Il y a eu un cafouillage de la France sur les boîtes noires. On pensait avoir détecté un signal, qui s'est révélé être sans rapport avec l'accident de l'A310. Que s'est-il passé?
C'est technique: le lieutenant du BEA m'a dit «on a enregistré des émissions des boîtes noires». Puis on s'est rendu compte que les fréquences interceptées ne pouvaient pas être celles des boîtes noires.
Cela n'a-t-il pas donné un faux espoir aux familles des victimes?
Non, je ne pense pas. L'information a été rectifiée très vite. Ce n'est pas ce que l'on retiendra de cette histoire. Evidemment, les gens veulent des explications, mais là, on est encore sous le choc.
Le vice-président comorien des Transports accuse la France de ne pas avoir informé son pays que certains avions de Yemenia n'avaient plus le droit de voler dans l'Union européenne. Que répondez-vous ?
La France n'a aucune responsabilité dans cet accident. Yemenia est une compagnie étrangère, qui décide que ses passagers doivent changer d'avion aux escales.
Il accuse à mots voilés la France de racisme...
Ces propos sont infondés. D'abord, parce que Nicolas Sarkozy m'a demandé de partir immédiatement après la catastrophe. Ensuite, parce la France a mis à disposition des Comores des moyens aériens, maritimes et humains, et ce aussi rapidement que pour le crash du vol Rio-Paris.

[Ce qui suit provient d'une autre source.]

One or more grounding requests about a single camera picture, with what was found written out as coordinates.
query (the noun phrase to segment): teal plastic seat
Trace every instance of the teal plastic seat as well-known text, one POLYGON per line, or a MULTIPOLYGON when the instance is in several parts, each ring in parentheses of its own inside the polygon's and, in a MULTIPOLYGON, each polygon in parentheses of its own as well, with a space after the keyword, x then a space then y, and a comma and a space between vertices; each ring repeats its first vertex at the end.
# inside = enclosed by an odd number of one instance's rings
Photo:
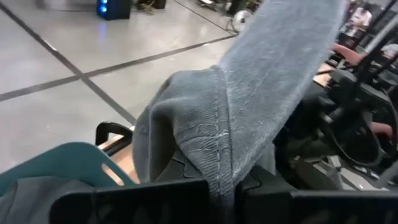
POLYGON ((67 177, 96 188, 118 186, 103 171, 103 164, 119 176, 124 186, 135 185, 130 177, 96 146, 84 142, 71 142, 53 148, 0 174, 0 195, 3 195, 17 179, 26 177, 67 177))

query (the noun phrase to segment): black equipment
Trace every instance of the black equipment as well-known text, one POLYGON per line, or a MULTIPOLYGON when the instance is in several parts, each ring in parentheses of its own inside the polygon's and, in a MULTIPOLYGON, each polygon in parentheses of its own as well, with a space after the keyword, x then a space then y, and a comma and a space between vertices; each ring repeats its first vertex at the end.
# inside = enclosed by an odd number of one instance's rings
MULTIPOLYGON (((381 48, 398 33, 398 26, 395 26, 383 40, 370 52, 353 72, 336 70, 332 72, 331 81, 325 88, 327 98, 332 101, 328 108, 323 108, 323 114, 318 123, 318 129, 309 134, 298 147, 310 147, 311 144, 318 144, 318 140, 327 143, 346 161, 357 166, 376 166, 383 157, 380 142, 372 133, 370 123, 372 116, 378 110, 387 110, 393 118, 391 126, 393 135, 397 135, 397 121, 395 109, 389 96, 381 88, 386 85, 381 81, 379 74, 384 71, 398 57, 396 55, 391 61, 380 68, 371 71, 371 62, 381 48), (359 139, 367 139, 364 148, 353 150, 353 144, 359 139)), ((397 154, 397 139, 393 138, 390 149, 385 149, 391 156, 397 154)))
POLYGON ((166 0, 155 0, 155 9, 164 9, 166 7, 166 0))
MULTIPOLYGON (((187 177, 189 163, 170 164, 179 180, 65 195, 50 223, 212 223, 207 182, 187 177)), ((398 194, 296 190, 258 166, 236 187, 236 205, 242 224, 398 222, 398 194)))
POLYGON ((231 7, 228 9, 228 14, 234 16, 237 12, 246 7, 246 0, 233 0, 231 7))
POLYGON ((97 15, 107 21, 130 19, 131 0, 97 0, 97 15))

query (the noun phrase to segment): gray fabric
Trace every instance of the gray fabric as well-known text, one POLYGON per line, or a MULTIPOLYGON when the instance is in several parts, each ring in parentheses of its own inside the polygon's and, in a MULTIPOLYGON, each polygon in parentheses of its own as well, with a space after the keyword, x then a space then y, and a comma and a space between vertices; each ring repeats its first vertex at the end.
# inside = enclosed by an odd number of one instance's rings
POLYGON ((345 4, 266 0, 217 65, 173 74, 137 120, 140 180, 155 180, 180 148, 230 221, 234 188, 256 161, 275 171, 272 140, 326 60, 345 4))
POLYGON ((1 224, 46 224, 51 205, 61 196, 92 189, 87 184, 58 177, 18 180, 0 197, 1 224))

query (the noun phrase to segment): black speaker
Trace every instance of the black speaker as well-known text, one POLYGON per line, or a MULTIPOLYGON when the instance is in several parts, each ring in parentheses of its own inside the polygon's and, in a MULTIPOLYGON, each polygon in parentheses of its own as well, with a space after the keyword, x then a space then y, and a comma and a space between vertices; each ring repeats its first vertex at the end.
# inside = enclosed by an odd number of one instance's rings
POLYGON ((130 19, 131 0, 97 0, 97 14, 107 21, 130 19))
POLYGON ((153 7, 155 9, 164 9, 166 7, 166 0, 155 0, 153 7))

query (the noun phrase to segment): gray concrete floor
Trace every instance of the gray concrete floor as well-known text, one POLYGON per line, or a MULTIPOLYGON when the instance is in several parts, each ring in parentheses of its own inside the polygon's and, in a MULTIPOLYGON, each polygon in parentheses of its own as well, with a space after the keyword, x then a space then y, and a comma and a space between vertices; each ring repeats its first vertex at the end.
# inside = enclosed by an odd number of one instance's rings
POLYGON ((234 42, 223 39, 228 19, 177 1, 107 22, 0 0, 20 19, 0 10, 0 172, 66 142, 94 143, 102 121, 131 126, 115 104, 137 117, 173 72, 216 63, 234 42))

Comment expliquez-vous cette réaction?
Les autorités comoriennes, depuis plusieurs mois, sont un peu sensibles, compte tenu des relations compliquées entre la France et les Comores, notamment depuis la consultation effectuée à Mayotte. Mais toute chamaillerie entre les autorités françaises et comoriennes serait un manque de respect pour les victimes.

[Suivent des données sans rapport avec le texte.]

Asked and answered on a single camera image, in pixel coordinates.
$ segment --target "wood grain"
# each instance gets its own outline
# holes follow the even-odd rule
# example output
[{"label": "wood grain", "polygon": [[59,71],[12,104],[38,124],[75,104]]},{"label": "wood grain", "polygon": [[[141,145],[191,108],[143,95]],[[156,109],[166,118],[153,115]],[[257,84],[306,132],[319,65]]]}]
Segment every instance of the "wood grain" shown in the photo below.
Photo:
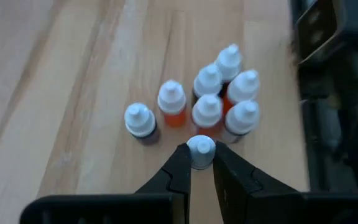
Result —
[{"label": "wood grain", "polygon": [[[232,149],[308,190],[289,20],[286,0],[0,0],[0,223],[44,195],[136,191],[192,135],[162,123],[160,85],[175,79],[190,98],[233,42],[260,72],[262,117]],[[155,146],[125,129],[135,101],[155,112]],[[222,223],[213,170],[191,183],[191,223]]]}]

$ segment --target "plastic bottle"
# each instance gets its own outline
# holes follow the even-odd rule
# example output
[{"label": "plastic bottle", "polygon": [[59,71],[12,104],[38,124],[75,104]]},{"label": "plastic bottle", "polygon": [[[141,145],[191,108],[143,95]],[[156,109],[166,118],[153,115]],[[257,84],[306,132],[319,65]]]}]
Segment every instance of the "plastic bottle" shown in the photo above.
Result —
[{"label": "plastic bottle", "polygon": [[194,105],[191,118],[196,134],[214,136],[222,127],[221,99],[212,94],[203,95]]},{"label": "plastic bottle", "polygon": [[191,167],[196,170],[208,168],[215,156],[215,142],[208,136],[197,135],[187,141],[190,148]]},{"label": "plastic bottle", "polygon": [[174,80],[164,83],[157,103],[167,125],[180,127],[186,123],[186,95],[181,84]]},{"label": "plastic bottle", "polygon": [[220,51],[215,60],[216,66],[222,73],[223,87],[219,96],[224,97],[227,86],[242,70],[242,55],[237,44],[231,44]]},{"label": "plastic bottle", "polygon": [[129,105],[124,114],[125,127],[142,144],[151,145],[160,139],[155,116],[143,103]]},{"label": "plastic bottle", "polygon": [[218,95],[222,90],[222,74],[215,64],[209,64],[200,69],[193,84],[193,99],[191,106],[205,94]]},{"label": "plastic bottle", "polygon": [[259,123],[259,105],[253,100],[242,101],[233,106],[225,117],[222,140],[225,143],[238,142],[255,129]]},{"label": "plastic bottle", "polygon": [[256,99],[259,86],[259,75],[256,70],[240,73],[227,88],[226,96],[223,98],[223,115],[241,101]]}]

Aux Comores, on a noté un manque notable de coordination dans les recherches…
Oui, mais ça ne faisait que 24h que l'accident avait eu lieu. Le président comorien était encore en déplacement officiel à l'étranger.
Que faire pour éviter qu'un tel drame se reproduise à nouveau avec Yemenia ?
On ne sait pas encore si l'état de l'avion est en cause. Il ne faut pas mélanger deux dossiers: d'une part l'accident, d'autre part le fait que certains avions de Yemenia ne pouvaient plus survoler le territoire français. Faire le lien est imprudent à l'heure actuelle. Si on trouve les boîtes noires, on verra.